In Ten Boer runt Erwin Bijman een melkveehouderij: “Ik heb inmiddels de eerste snee gras van het land. Qua natheid viel het mij mee. Sommige plekken op het land waren wel natter dan op andere plekken, maar nergens zijn er diepe sporen in het land ontstaan. Maar de verschillen zijn groot. Het heeft ook met de drainage van je land te maken. Hoe snel kun je het land op als er een drogere periode is? Als de drainage slecht is, dan kan het nu nog niet, en dan zit je met de gebakken peren. Vorige week was wat mij betreft het moment dat er gemaaid kon worden. Mocht er nu nog gemaaid moeten gaan worden, dan is het nog niet te laat, maar de kwaliteit van het gras is dan wel iets minder goed.”

“Bijvoeren”
Dat er nu later gemaaid kan worden heeft volgens Bijman ook gevolgen: “Je zult de dieren bij moeten voeren. Dan kun je doen door productiebrok, of door maïs. Maar je zult bij moeten sturen. Maar dat heeft wel gevolgen. Je zult dan voer moeten inkopen wat natuurlijk geld kost. Terwijl het eigenlijk in deze tijd gewoon van je land zou moeten komen. Wel denk ik dat de akkerbouwers hier veel scherper op zitten. Die zijn op dit moment nog meer bezig met neerslag en droogte dan dat wij dat als melkveebedrijven doen.”
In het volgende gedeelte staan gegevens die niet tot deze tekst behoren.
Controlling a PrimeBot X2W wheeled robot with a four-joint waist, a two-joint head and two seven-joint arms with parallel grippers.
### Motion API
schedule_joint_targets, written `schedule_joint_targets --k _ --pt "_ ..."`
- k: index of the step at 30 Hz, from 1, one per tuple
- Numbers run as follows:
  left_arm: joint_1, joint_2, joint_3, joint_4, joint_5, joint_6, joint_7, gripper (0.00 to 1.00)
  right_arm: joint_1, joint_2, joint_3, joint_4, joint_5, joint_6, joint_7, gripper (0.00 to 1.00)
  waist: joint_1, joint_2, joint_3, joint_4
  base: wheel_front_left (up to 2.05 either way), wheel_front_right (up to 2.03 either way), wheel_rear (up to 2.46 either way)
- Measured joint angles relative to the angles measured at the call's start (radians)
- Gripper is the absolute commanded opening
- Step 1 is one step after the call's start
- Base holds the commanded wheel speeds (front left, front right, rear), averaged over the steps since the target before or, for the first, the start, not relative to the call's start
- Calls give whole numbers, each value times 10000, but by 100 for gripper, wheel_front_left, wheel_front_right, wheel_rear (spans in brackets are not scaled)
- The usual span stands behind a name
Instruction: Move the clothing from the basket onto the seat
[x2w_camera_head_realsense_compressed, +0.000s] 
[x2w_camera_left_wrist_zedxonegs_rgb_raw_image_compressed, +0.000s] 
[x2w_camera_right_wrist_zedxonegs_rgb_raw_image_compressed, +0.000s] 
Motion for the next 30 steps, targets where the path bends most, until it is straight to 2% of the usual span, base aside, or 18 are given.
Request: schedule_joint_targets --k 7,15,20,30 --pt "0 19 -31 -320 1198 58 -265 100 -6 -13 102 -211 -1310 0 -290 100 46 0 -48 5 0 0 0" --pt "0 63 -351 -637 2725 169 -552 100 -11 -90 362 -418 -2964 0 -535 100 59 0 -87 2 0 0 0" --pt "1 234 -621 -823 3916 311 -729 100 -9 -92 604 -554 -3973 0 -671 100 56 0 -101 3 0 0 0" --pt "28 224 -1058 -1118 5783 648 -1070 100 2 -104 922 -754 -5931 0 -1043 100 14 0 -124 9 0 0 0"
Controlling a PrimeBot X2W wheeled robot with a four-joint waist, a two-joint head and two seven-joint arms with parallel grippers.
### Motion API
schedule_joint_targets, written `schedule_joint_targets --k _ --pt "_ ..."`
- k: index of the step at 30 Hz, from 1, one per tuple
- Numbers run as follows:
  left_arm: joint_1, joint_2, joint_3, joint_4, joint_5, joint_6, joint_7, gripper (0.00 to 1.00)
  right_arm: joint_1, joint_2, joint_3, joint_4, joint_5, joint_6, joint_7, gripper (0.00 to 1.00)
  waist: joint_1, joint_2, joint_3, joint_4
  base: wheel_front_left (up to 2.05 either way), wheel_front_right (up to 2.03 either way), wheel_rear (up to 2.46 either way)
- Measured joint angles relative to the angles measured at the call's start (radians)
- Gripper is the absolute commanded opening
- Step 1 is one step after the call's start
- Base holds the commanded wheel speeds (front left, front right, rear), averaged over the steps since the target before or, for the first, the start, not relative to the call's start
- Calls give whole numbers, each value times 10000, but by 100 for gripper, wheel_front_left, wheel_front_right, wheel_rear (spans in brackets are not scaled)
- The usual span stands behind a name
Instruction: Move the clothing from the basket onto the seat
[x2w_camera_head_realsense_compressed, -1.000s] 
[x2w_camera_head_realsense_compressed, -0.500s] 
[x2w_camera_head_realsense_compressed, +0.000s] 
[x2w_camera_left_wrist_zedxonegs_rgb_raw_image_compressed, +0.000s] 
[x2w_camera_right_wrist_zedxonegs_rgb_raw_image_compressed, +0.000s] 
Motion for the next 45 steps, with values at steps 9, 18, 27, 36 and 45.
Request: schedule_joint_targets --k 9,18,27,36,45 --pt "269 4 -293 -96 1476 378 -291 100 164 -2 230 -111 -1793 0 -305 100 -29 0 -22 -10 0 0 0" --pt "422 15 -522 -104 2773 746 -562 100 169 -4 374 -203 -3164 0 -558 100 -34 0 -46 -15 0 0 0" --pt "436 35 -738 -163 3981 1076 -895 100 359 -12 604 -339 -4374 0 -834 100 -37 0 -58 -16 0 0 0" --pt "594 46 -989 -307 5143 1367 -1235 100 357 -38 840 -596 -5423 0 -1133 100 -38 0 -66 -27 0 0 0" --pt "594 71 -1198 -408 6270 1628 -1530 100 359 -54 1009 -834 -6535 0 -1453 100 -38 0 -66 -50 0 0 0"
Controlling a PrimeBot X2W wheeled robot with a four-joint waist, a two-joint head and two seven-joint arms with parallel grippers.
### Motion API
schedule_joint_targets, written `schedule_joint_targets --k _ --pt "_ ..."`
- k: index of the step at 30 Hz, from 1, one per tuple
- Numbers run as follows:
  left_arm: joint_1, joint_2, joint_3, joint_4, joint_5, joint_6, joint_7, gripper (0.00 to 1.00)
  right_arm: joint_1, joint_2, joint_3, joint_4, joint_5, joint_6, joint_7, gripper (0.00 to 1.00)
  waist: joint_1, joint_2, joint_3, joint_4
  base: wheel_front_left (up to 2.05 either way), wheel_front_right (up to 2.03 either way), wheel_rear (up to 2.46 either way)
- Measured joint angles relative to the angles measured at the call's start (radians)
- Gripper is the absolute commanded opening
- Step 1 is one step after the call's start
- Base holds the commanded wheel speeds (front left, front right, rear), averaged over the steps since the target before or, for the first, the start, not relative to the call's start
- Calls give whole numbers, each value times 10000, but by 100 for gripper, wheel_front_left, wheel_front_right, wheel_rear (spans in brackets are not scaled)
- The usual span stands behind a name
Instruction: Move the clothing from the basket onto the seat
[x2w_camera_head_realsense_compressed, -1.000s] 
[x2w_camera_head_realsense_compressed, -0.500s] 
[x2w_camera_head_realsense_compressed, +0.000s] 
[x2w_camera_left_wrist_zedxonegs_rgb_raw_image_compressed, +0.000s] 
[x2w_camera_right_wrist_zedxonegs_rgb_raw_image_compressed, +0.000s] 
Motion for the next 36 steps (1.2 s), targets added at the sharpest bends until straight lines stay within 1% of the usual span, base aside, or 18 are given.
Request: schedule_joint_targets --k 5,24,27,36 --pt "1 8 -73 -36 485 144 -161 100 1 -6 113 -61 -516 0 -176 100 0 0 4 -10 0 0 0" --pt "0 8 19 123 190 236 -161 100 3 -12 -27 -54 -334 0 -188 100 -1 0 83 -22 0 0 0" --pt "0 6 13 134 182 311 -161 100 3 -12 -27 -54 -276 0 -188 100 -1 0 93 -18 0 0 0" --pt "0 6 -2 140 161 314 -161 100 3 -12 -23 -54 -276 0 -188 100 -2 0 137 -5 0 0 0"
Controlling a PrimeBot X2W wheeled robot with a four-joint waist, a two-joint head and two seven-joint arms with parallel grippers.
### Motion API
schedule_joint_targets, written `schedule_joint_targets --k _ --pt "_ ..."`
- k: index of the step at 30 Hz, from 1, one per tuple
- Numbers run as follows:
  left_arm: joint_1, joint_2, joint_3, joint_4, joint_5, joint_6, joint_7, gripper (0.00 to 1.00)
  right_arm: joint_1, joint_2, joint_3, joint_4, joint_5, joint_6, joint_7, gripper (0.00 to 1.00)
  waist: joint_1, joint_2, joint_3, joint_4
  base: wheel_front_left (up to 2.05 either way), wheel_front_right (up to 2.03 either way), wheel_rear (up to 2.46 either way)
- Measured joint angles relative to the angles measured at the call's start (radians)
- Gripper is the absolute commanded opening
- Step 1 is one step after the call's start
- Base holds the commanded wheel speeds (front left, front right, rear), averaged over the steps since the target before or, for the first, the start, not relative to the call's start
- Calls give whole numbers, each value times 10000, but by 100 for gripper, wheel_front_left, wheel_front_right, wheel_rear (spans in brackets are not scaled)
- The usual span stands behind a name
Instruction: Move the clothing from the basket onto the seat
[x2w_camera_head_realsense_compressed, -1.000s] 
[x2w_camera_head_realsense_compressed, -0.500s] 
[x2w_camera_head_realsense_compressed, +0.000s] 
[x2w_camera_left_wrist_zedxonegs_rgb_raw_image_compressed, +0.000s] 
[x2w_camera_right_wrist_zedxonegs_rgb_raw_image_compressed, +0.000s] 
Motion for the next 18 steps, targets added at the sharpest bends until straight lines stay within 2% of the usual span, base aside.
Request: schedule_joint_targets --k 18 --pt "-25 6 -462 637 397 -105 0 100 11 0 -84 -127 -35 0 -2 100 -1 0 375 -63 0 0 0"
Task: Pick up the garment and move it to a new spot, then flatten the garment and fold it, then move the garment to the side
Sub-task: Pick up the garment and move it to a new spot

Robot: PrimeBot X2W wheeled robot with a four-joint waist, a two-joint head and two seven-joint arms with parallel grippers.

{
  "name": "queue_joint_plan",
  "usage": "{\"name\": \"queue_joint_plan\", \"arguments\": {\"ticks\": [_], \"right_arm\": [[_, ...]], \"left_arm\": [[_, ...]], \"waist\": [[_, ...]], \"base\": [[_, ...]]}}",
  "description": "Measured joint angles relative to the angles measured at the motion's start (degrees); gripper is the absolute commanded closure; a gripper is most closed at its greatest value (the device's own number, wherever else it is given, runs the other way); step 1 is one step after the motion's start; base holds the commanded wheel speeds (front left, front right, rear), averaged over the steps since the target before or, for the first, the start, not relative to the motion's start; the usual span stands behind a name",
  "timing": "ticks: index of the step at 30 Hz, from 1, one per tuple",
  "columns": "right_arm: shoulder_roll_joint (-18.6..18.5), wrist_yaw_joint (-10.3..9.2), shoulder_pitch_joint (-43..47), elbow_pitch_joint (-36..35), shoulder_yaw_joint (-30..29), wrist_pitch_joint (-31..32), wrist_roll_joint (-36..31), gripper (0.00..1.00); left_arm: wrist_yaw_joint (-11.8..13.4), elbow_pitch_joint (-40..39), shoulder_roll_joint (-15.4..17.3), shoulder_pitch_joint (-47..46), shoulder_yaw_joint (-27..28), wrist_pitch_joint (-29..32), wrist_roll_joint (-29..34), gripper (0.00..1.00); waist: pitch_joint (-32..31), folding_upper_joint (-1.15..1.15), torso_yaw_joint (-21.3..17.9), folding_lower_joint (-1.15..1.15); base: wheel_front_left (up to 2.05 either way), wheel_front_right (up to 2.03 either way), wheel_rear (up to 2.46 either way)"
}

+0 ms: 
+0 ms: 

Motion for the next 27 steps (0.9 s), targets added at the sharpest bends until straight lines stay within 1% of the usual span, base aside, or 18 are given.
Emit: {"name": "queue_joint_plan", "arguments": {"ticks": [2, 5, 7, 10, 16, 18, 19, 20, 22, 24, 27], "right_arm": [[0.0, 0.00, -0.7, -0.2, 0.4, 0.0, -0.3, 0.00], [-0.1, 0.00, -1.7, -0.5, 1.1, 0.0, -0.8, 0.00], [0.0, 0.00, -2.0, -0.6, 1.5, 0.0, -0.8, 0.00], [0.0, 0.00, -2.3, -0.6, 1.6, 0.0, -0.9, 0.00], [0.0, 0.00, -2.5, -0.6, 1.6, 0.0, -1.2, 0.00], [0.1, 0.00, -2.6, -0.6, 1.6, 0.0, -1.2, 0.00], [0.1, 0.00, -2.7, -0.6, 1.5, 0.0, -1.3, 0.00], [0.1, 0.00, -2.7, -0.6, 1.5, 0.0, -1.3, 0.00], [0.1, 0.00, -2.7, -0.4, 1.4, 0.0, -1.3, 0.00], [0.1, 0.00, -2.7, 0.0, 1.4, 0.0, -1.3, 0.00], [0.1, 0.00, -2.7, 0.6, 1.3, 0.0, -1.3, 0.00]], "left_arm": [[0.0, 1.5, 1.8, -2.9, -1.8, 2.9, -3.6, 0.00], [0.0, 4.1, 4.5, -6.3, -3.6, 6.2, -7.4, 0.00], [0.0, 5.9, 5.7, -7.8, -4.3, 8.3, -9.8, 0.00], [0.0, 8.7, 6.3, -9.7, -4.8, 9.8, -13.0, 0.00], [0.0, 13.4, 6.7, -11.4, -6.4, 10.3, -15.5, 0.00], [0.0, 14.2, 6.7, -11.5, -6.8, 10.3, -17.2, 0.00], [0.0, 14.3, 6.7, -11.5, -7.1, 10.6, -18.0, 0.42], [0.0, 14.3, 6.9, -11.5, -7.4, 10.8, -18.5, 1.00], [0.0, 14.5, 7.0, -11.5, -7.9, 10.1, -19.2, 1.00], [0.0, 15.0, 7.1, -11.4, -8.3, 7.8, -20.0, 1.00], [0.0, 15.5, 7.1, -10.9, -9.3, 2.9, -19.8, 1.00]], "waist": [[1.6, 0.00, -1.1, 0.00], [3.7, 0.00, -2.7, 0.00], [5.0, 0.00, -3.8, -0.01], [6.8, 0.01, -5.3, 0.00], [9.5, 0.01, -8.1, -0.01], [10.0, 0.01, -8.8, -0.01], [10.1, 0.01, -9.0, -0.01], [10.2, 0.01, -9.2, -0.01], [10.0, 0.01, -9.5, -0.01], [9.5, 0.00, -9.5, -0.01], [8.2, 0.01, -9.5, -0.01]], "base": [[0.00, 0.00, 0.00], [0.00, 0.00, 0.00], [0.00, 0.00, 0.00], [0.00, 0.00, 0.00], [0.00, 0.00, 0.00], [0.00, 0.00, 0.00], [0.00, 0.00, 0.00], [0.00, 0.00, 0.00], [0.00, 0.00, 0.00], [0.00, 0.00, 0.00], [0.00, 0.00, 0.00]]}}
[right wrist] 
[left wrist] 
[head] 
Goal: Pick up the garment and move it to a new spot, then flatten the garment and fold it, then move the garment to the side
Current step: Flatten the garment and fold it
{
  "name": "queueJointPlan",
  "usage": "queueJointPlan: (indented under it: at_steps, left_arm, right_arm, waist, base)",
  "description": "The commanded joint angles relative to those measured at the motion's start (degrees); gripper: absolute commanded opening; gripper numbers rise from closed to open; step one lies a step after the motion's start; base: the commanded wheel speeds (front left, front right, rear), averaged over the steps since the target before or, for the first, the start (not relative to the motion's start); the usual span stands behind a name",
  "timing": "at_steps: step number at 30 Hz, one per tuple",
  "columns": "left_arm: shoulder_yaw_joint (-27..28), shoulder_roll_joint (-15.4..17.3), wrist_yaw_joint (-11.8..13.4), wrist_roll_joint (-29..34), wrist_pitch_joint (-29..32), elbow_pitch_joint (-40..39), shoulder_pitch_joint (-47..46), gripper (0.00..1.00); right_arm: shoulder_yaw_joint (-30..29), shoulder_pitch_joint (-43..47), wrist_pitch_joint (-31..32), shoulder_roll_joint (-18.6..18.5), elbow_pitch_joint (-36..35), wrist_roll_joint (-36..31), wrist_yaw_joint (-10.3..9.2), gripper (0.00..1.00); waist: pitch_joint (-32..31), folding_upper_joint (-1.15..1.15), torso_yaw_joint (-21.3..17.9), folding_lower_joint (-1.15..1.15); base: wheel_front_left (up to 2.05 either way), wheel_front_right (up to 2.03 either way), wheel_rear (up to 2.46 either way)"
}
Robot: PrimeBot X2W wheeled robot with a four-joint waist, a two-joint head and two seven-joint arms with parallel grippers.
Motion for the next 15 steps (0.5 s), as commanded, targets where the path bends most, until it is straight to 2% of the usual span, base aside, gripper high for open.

Jan Geert Veldman: “Koeien kunnen nog niet naar buiten”
In Noordlaren heeft Jan Geert Veldman een akkerbouwbedrijf. “Ik mag niet mopperen. Wij zitten hier wat hoger dan in de rest van de provincie, en dan is het toch wel een voordeel dat je hier op de Hondsrug zit. De bieten komen hier ondertussen naar boven, en ook met de maïs gaat het goed. Het enige waar ik aan merk dat het nat is, is dat de koeien nog niet naar buiten kunnen. Het land is veel te nat, dus de dieren staan nog onder dak.”

“Het gaat de verkeerde kant op”
Toch erkent Veldman het probleem: “Wij hebben geluk gehad. Afgelopen week was er een grote wolkbreuk. Ik reed langs Kolham en zag dat een land flink onder water stond. De gezaaide uien waren zelfs vrijgespoeld. Ja, dat wordt niks meer. En dat hoor ik ook van collega’s. Er zijn boeren die zeggen, het is nu halverwege mei, ik hoef bepaalde producten niet meer te zaaien, het is gewoon te laat. Het heeft geen zin meer. En dat gaan we absoluut later dit jaar merken in de supermarkten. Het aanbod zal kariger zijn. Sowieso gaat het de verkeerde kant op. Als je ziet hoeveel mooie landbouwgrond nu gebruikt wordt voor zonne-energie, dan denk ik. Waar zijn we mee bezig? We hebben toch een bepaalde verantwoording naar de wereld? Er moet toch genoeg eten geproduceerd blijven worden?”